Por que o BC aumenta ou diminui a taxa de juros? Juros mais baixos significam maiores facilidades para que as famílias e as empresas contraiam empréstimos para consumir e investir. Portanto, a diminuição dos juros seria uma forma de estimular o crescimento econômico. Além disso, a taxa básica de juros é um referencial para as aplicações financeiras. Quanto mais alta for a taxa de juros, menor será a atratividade relativa dos investimentos produtivos, já que os capitalistas poderão “lucrar” tanto quanto ou até mais aplicando a mesma quantia em títulos, etc. Em contrapartida, juros mais baixos incentivam os capitalistas a correrem mais riscos, visando uma rentabilidade também maior, e o acesso facilitado ao crédito pode gerar pressões inflacionárias.

No início do Plano Real, a hiper-inflação foi contida através de uma âncora cambial, estabelecendo-se uma paridade de 1:1 entre a nova moeda e o dólar. Para que isto fosse viável, o Brasil precisava de volumosas reservas internacionais e, consequentemente, de taxas de juros altíssimas, a fim de atrair fluxos de capitais para o Brasil e, assim, arrecadar os dólares necessários para manter essa taxa de câmbio. Isto tornou a dívida pública brasileira um negócio extraordinariamente lucrativo para o capital financeiro internacional, e é um dos fatores que explicam a desindustrialização e a consequente reprimarização da pauta exportadora do país. As privatizações tiveram, em parte, a mesma finalidade. Posteriormente, o câmbio foi flexibilizado e adotou-se o regime de metas de inflação, que rege a atuação do Copom.

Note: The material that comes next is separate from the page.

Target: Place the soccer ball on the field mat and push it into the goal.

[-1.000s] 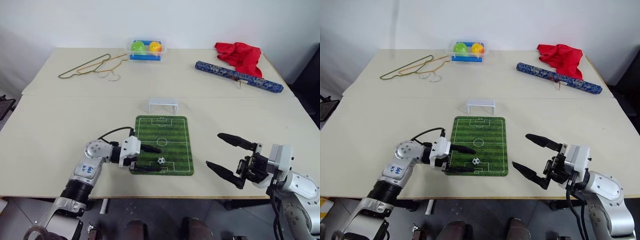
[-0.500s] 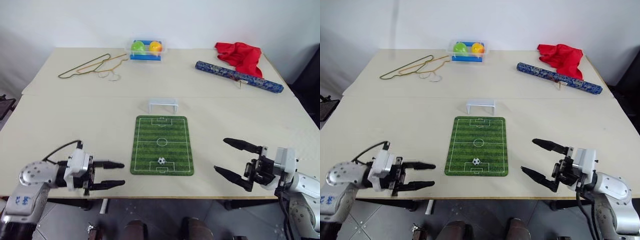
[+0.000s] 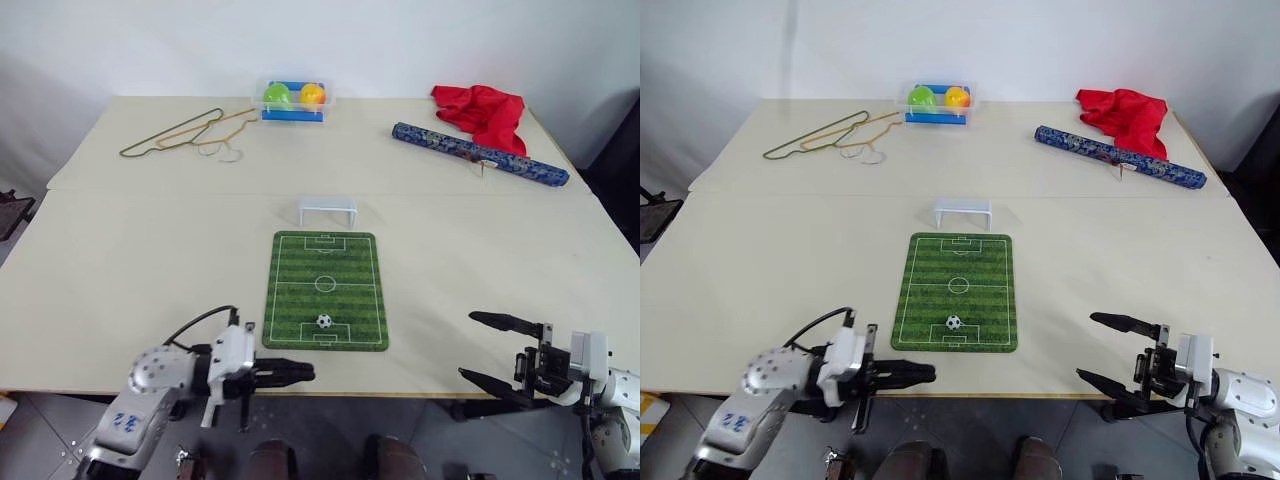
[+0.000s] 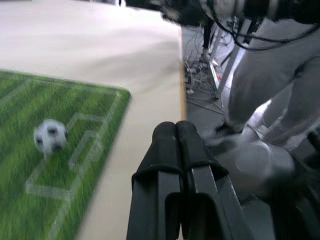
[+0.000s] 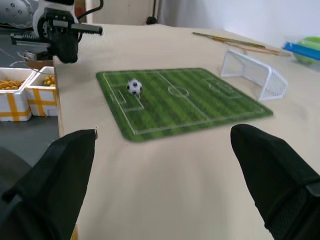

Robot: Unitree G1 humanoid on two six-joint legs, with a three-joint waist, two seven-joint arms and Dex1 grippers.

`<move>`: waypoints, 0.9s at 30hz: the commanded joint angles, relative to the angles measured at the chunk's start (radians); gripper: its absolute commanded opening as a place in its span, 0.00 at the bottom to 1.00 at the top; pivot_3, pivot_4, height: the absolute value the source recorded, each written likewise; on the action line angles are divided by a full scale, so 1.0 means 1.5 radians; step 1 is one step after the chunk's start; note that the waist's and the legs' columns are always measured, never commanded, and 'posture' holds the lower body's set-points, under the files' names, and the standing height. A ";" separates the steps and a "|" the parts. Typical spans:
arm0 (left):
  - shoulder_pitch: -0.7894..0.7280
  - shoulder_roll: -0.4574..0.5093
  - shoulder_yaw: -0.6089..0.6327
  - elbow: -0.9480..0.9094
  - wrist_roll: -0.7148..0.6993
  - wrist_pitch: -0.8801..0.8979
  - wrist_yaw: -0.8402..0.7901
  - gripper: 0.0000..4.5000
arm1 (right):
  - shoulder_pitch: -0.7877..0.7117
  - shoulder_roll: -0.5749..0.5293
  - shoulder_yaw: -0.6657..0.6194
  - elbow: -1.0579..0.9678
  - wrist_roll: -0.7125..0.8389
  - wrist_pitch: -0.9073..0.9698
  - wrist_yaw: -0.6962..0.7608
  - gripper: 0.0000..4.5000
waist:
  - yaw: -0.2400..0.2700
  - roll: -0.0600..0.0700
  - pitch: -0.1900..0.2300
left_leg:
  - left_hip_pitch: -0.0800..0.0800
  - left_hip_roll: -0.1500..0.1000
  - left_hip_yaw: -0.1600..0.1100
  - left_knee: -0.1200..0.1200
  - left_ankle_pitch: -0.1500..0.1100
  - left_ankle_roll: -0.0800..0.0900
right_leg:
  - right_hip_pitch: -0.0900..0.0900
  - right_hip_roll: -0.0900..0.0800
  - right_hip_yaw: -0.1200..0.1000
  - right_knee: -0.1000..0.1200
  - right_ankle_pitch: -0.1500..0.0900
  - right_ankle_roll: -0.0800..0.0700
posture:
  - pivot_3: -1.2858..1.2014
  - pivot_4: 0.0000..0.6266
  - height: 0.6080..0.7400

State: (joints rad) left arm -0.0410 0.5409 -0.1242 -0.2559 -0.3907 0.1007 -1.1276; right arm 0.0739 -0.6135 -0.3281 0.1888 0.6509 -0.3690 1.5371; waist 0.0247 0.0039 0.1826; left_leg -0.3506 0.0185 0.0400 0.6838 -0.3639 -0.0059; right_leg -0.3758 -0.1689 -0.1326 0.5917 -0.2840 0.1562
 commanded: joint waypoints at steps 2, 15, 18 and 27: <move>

A inflação é sempre usada de justificativa para o aumento dos juros. A meta de 2021 é 3,75%, e a margem de tolerância é de até 1,5 p.p (pontos percentuais) acima ou abaixo do centro da meta. Já o Índice de Preços ao Consumidor Amplo (IPCA) acumula uma alta de 5,2% em 12 meses, o que é ainda é inferior, embora muito próximo, ao teto da meta. Na reunião de janeiro, o Copom já tinha sinalizado que aumentaria os juros gradualmente ao longo do ano retirar o forward guidance, ou “prescrição futura”. A expectativa do mercado era, porém, um aumento de 0,5 p.p em março. Agora, o Copom já cogita elevar em outros 0,75 p.p a Selic na reunião de maio. Segundo alguns analistas, a Selic deve terminar o ano em 4,5%, e atingir 5,5% em 2022.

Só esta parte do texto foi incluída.